Start of EXERCISE DATA

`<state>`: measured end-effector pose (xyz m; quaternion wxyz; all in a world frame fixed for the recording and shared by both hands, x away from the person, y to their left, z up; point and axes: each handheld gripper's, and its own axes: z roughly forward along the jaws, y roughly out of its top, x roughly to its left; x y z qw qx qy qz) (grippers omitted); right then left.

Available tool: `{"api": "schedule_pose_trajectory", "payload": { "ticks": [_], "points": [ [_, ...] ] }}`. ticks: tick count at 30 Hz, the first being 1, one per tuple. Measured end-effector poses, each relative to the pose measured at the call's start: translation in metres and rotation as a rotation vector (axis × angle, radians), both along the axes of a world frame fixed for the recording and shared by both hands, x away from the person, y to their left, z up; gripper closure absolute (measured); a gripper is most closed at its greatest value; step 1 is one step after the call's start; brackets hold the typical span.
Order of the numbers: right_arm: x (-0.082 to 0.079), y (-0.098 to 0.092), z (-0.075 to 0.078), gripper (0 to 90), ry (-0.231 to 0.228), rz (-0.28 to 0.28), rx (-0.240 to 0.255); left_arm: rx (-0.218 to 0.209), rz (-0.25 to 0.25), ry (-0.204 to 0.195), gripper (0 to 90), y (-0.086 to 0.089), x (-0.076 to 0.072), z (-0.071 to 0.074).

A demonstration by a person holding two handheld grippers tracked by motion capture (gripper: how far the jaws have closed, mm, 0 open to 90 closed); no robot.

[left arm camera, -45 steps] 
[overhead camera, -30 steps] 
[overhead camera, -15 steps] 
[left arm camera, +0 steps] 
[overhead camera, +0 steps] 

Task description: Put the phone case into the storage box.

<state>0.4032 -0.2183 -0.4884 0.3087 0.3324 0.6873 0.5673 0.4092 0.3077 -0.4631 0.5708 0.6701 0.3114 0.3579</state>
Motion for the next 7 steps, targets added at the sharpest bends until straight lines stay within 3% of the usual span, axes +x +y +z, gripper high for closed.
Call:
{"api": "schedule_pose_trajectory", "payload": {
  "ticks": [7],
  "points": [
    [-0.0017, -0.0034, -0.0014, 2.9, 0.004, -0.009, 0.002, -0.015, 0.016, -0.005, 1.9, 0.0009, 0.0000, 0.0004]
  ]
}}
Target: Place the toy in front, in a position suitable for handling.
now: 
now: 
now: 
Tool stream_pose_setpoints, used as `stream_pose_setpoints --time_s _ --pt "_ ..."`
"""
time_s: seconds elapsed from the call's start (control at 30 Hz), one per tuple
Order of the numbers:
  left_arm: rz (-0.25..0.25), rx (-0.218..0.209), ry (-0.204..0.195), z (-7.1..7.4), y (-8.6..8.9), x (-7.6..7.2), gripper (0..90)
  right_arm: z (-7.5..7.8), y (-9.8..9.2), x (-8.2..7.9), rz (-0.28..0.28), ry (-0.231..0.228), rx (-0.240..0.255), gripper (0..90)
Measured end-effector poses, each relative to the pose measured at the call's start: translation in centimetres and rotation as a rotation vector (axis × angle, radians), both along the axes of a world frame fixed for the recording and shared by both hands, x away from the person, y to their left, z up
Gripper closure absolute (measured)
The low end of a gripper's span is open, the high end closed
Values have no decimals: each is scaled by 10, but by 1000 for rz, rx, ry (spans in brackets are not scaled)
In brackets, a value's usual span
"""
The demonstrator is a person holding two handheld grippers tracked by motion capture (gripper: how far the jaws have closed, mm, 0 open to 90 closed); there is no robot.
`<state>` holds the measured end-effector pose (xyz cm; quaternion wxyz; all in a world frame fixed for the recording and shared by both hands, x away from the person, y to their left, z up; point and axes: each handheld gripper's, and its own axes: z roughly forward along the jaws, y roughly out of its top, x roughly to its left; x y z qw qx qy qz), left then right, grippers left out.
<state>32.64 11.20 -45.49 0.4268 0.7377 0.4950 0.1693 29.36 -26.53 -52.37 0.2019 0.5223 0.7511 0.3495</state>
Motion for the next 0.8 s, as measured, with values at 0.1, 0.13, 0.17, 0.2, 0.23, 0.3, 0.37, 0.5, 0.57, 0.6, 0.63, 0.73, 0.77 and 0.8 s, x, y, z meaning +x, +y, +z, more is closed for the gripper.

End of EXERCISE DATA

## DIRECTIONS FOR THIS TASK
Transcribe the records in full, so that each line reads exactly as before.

## RESULT OF THIS TASK
`<state>`: measured end-effector pose (xyz m; quaternion wxyz; all in a world frame fixed for the recording and shared by both hands, x away from the person, y to their left, z up; point and axes: each handheld gripper's, and its own axes: z roughly forward along the jaws, y roughly out of its top, x roughly to its left; x y z qw qx qy qz) (grippers omitted); right then left.

Available tool: `{"api": "schedule_pose_trajectory", "payload": { "ticks": [_], "points": [ [_, ...] ] }}`. ticks: tick count at 30 Hz, the first being 1, one per tuple. Measured end-effector poses, each relative to the pose measured at the call's start: translation in metres and rotation as a rotation vector (axis × angle, radians), both along the axes of a world frame fixed for the recording and shared by both hands, x away from the person, y to their left, z up; gripper closure absolute (measured); a gripper is most closed at its greatest value; step 1 is one step after the call's start; brackets hold the typical span.
Order of the numbers: right_arm: x (-0.082 to 0.079), y (-0.098 to 0.092), z (-0.075 to 0.078), gripper (0 to 90), ry (-0.231 to 0.228), rz (-0.28 to 0.28), rx (-0.240 to 0.255); left_arm: rx (-0.218 to 0.209), rz (-0.25 to 0.25), ry (-0.204 to 0.195), gripper (0 to 90), y (-0.086 to 0.089), x (-0.076 to 0.072), z (-0.071 to 0.074).

A demonstration by a person holding two handheld grippers tracked by motion capture (gripper: how far the jaws have closed, mm, 0 open to 90 closed); no robot.

[left arm camera, -45 steps] 
[overhead camera, -30 steps] 
[overhead camera, -15 steps] 
[left arm camera, +0 steps] 
[overhead camera, +0 steps] 

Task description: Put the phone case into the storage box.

<state>0.4032 -0.2183 -0.4884 0.3087 0.3324 0.6873 0.5673 0.4092 0.3077 -0.4631 0.5708 0.6701 0.3114 0.3579</state>
Motion for the next 7 steps, targets added at the sharpest bends until straight lines stay within 3% of the usual span, axes +x +y +z, gripper high for closed.
Call:
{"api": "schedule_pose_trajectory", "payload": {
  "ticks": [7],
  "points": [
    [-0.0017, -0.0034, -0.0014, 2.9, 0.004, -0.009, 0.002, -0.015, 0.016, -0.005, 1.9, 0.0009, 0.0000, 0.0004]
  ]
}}
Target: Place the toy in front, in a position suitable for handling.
now: 
now: 
now: 
Tool stream_pose_setpoints, used as `stream_pose_setpoints --time_s _ --pt "_ ..."`
"""
time_s: seconds elapsed from the call's start (control at 30 Hz), one per tuple
Order of the numbers:
  left_arm: rz (-0.25..0.25), rx (-0.218..0.209), ry (-0.204..0.195), z (-7.1..7.4), y (-8.6..8.9), x (-7.6..7.2), gripper (0..90)
  right_arm: z (-7.5..7.8), y (-9.8..9.2), x (-8.2..7.9), rz (-0.28..0.28), ry (-0.231..0.228), rx (-0.240..0.255), gripper (0..90)
Measured end-effector poses, each relative to the pose measured at the call's start: translation in centimetres and rotation as a rotation vector (axis × angle, radians), both along the axes of a world frame fixed for the recording and shared by both hands, x away from the person, y to their left, z up
Gripper closure absolute (measured)
The low end of a gripper's span is open, the high end closed
Values have no decimals: each is scaled by 10, but by 1000 for rz, rx, ry (spans in brackets are not scaled)
In brackets, a value's usual span
"""
The demonstrator is a person holding two handheld grippers tracked by motion capture (gripper: how far the jaws have closed, mm, 0 open to 90 closed); there is no robot.
`<state>` holds the measured end-effector pose (xyz cm; quaternion wxyz; all in a world frame fixed for the recording and shared by both hands, x away from the person, y to their left, z up; point and axes: each handheld gripper's, and its own axes: z roughly forward along the jaws, y roughly out of its top, x roughly to its left; x y z qw qx qy qz), left then right, grippers left out.
<state>32.64 11.20 -45.49 0.4268 0.7377 0.4950 0.1693 29.36 -26.53 -52.37 0.2019 0.5223 0.7511 0.3495</state>
Motion for the next 0.8 s, as measured, with values at 0.1, 0.13, 0.17, 0.2, 0.23, 0.3, 0.37, 0.5, 0.57, 0.6, 0.63, 0.73, 0.77 and 0.8 s, x, y, z meaning +x, +y, +z, more is closed for the gripper.

Nothing remains to be added to the response.